Un simple accident ★★★☆

Vahid croit reconnaître, au seul son de sa démarche, le tortionnaire unijambiste qui, des mois durant, l’a martyrisé, les yeux bandés, durant son emprisonnement pour un supposé délit pourtant véniel. Vahid le kidnappe, le ligote, le roue de coups, menace de l’enterrer vivant ; mais au moment de sceller sa vengeance, il est pris d’un doute face aux dénégations de l’individu : n’y a-t-il pas erreur sur la personne ? Pour en avoir le cœur net, Vahid retrouve des compagnons de cellule et essaie avec eux de percer à jour l’identité du captif.

Un simple accident a obtenu la Palme d’or à Cannes. Il est l’œuvre de Jafar Panahi, sans doute le réalisateur iranien le plus célèbre de son époque, auréolé à la fois par la moisson de récompenses prestigieuses obtenues dans tous les festivals du monde (Léopard d’or à Locarno pour Le Miroir, Lion d’or à Venise pour Le Cercle, Ours d’or à Berlin pour Taxi Téhéran…) et par son statut de résistant intransigeant à la censure iranienne qui voulait le bâillonner (il a été assigné à résidence, il lui a été interdit de réaliser des films, une interdiction qu’il a contournée en continuant à filmer au nez et à la barbe (!) des autorités, il a été plusieurs fois emprisonné…).

Autant dire que la sortie de son film était attendue avec impatience. Une impatience décuplée lors de l’avant-première organisée en sa présence fin septembre au Forum des images par le Club Allociné.

Ma première réaction a été un peu mitigée, comme c’est souvent le cas face à un film qu’on nous a survendu. « Tout ça pour ça » me suis-je dit. Et je commençais déjà à nourrir le procès d’un jury qui s’est donné bonne conscience en décernant la Palme à un film si politiquement correct alors que d’autres œuvres, cette année, l’auraient autant sinon plus mérité : Sirāt, Valeur sentimentale, The History of Sound (que je n’ai pas vu mais dont on dit le plus grand bien)….
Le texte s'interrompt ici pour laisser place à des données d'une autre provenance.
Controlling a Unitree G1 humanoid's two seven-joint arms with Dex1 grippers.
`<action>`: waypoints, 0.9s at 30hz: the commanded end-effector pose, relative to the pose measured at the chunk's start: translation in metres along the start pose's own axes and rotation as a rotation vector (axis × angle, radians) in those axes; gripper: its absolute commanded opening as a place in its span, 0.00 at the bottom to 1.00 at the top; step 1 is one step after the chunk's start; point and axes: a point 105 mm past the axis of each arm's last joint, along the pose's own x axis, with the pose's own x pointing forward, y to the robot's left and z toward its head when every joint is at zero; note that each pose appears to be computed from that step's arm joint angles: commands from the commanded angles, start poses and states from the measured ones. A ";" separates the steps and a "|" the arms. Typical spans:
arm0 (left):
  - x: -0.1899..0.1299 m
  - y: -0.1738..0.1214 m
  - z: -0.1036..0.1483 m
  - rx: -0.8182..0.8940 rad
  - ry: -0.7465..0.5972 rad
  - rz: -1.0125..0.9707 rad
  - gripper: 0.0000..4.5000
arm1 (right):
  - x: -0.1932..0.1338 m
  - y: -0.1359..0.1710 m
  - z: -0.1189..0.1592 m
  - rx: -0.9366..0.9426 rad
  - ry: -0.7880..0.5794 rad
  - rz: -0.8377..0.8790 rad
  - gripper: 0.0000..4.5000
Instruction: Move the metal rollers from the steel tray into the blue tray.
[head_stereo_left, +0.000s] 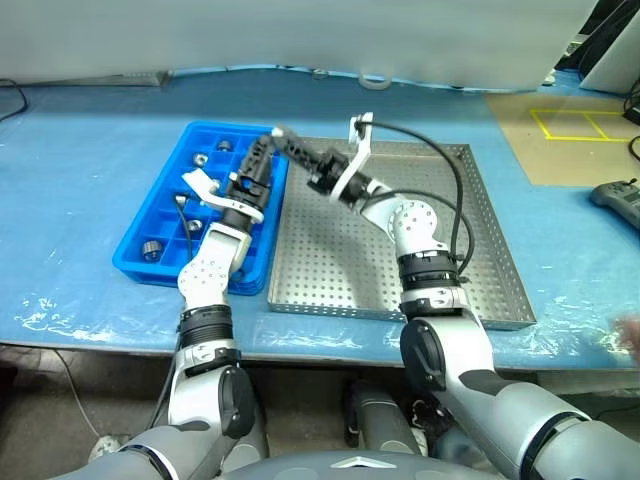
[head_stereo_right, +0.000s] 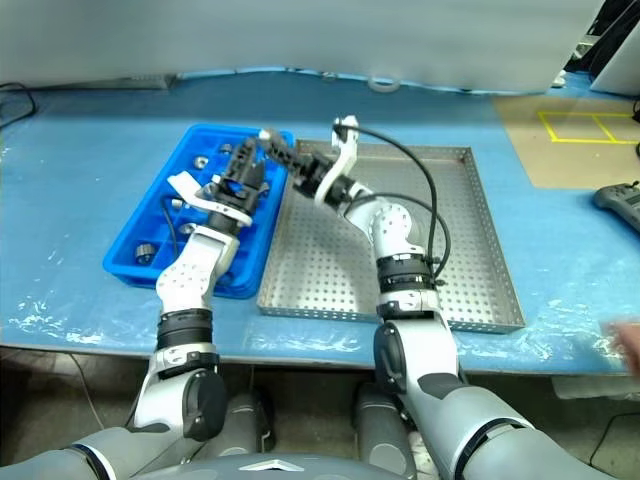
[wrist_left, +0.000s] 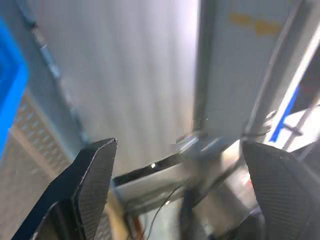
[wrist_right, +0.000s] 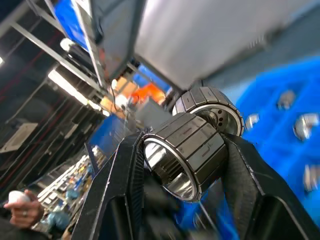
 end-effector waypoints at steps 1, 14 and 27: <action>0.005 -0.015 -0.002 -0.028 0.006 -0.060 0.96 | 0.007 0.031 0.008 -0.047 -0.001 0.124 0.47; 0.003 -0.008 -0.015 -0.013 0.066 -0.022 0.96 | 0.005 0.041 0.003 -0.055 0.034 0.188 0.47; -0.009 0.022 -0.023 0.037 0.096 0.107 0.96 | 0.004 0.046 0.001 -0.059 0.043 0.206 0.47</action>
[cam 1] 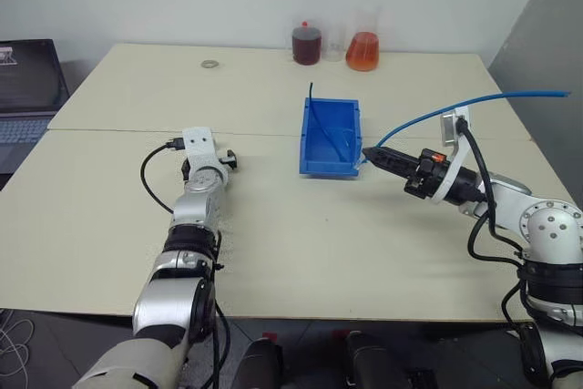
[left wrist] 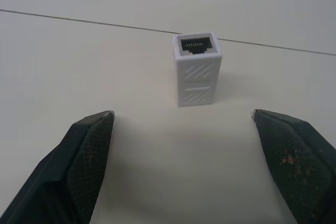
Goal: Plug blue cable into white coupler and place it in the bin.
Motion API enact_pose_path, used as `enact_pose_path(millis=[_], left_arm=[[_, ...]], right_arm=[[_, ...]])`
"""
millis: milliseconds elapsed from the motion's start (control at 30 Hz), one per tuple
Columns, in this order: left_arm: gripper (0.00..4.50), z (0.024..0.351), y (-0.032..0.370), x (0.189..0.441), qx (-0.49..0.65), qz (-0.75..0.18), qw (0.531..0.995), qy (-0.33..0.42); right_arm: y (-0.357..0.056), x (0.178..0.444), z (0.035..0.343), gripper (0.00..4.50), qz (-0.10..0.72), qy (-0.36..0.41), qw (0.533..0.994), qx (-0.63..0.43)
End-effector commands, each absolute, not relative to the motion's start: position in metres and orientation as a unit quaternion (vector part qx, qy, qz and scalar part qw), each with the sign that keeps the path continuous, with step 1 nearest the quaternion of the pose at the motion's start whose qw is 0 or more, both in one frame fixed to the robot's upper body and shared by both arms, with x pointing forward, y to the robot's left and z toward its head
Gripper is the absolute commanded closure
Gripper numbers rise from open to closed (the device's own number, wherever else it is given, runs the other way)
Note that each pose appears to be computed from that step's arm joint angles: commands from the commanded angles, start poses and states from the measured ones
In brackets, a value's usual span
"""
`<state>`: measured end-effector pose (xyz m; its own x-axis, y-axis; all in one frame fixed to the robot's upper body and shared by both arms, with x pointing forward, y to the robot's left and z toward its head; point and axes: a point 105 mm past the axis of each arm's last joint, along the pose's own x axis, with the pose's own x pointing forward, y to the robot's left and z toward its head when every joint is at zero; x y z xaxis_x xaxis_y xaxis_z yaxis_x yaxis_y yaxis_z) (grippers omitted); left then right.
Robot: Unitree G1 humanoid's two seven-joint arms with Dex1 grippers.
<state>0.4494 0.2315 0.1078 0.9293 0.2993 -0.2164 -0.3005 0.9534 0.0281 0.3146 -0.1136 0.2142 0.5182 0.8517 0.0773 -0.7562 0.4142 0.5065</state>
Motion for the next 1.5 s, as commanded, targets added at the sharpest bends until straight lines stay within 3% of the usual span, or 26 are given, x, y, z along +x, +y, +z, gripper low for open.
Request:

Mais, en écoutant le débat avec Jafar Panahi, en me documentant sur le film et son arrière-plan, en le laissant lentement infuser, j’ai rapidement mis sous le tapis mes réserves mesquines. Un simple accident est un grand film qui méritait la Palme. La simplicité de son dispositif, presque théâtral (cinq personnes dans un minivan se déchirent sur le sort de leur prisonnier), ne doit pas nous tromper. Il s’agit d’une réflexion puissante sur le pardon, la rédemption et le vivre-ensemble : peut-on pardonner à son tortionnaire ? peut-on l’oublier ? a-t-on le droit de s’en venger sans en devenir à son tour le tortionnaire ?

Un simple accident courait un risque fatal : celui de faire du surplace, une fois les personnages introduits et la situation installée, ou celui, symétrique, de passer d’une scène à l’autre sans rime ni raison. Mais son scénario est remarquable, qui ménage un crescendo jusqu’à une scène finale, ou plutôt à une longue scène qui précède la toute dernière, en plan fixe américain, qui solde tous les comptes. La toute dernière scène est plus brève. Elle a la forme d’un point d’orgue et interroge : l’amie italienne qui m’accompagnait en a eu une compréhension radicalement différente de la mienne.

Paradoxalement, on rit souvent dans Un simple accident qui multiplie les situations cocasses – dont la bande-annonce donne l’avant-goût de quelques unes. Ces scènes désamorcent une tension qui deviendrait vite insupportable (c’est le reproche que je faisais à La Jeune Fille et la Mort, au point de départ très proche). Le revers de la médaille – et c’est le seul reproche que je ferais au film – est que cet humour nous tient à distance de la gravité du sujet. Un simple accident est un film qui m’aura beaucoup fait réfléchir mais qui ne m’aura pas ému.